|
One Measure, Many Bounds: Bridging TV, Variance, and Mutual Information |
Soundness: 3: good
Presentation: 2: fair
Contribution: 2: fair
Rating: 2: reject
Confidence: 4: You are confident in your assessment, but not absolutely certain. It is unlikely, but not impossible, that you did not understand some parts of the submission or that you are unfamiliar with some pieces of related work. |
The paper introduces a new distribution- and algorithm-dependent complexity measure and uses it to derive several generalization bounds. The measure is intended to capture the dependence between the trained model W and the sample S:
V_alpha(S;W) = E_S [ ( E_{W|S} [ p_{W|S}(W|S) / p_W(W) ] - 1 )^(1/alpha) ].

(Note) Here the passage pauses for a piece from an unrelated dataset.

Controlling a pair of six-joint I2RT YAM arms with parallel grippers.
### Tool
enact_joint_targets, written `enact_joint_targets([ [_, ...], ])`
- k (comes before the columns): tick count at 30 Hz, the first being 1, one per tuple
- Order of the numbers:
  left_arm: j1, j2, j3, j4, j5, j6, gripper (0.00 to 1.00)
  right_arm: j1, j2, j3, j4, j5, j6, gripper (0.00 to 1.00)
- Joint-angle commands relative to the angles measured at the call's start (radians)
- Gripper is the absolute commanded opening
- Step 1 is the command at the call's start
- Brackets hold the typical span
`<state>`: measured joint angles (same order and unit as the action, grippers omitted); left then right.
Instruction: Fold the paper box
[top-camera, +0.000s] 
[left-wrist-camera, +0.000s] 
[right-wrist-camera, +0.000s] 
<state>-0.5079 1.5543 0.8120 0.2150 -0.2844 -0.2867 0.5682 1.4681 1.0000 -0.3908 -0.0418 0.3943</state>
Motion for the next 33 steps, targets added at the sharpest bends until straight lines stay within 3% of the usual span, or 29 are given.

For different alpha, the framework connects to TV- and MI-type bounds. The main contribution is a generalization bound based on V_alpha(S;W) (Theorem 3.1).
The strength of this work is that it proposes a new distribution and algorithm dependent complexity measure for generalization.
**MI scaling is not recovered.**
The paper suggests it “recovers” MI-style results, but the alpha = 1 specialization (Eq. 14) does not match the classical Xu–Raginsky rate:
|E[gen]| <= sqrt( (2*sigma^2 / n) * I(W;S) ).
As written, Eq. 14 has no explicit 1/sqrt(n) factor; since I(S;W) typically is constant, the RHS of Eq. 14 can only be constant and doesn't decrease with n.
**Eq. 15 is unclear or vacuous in rich or continuous hypothesis spaces.**
For continuous outputs, it’s not obvious how the sum/integral is defined or controlled; for large finite hypothesis classes, the term
sum_{w in W} sqrt( Var_S[ p_{W|S}(w|S) ] )
can scale poorly—contrast with the classical baseline sqrt( log|W| / n ).
**Computability/estimability of V_alpha**
All results hinge on access to p(W|S); outside simple models this is typically intractable.
**summary**
Without clear regimes where (i) the MI-type case exhibits 1/sqrt(n) behavior, (ii) Eq. 15 remains finite and scales with capacity, and (iii) V_alpha (or a surrogate) is computable in realistic pipelines, it’s hard to assess practical significance. Clarifying these points would substantially strengthen the paper.
1- Please clarify in what sense Eq. 14 is MI-type and state conditions under which the deviation term yields O(1/sqrt(n)).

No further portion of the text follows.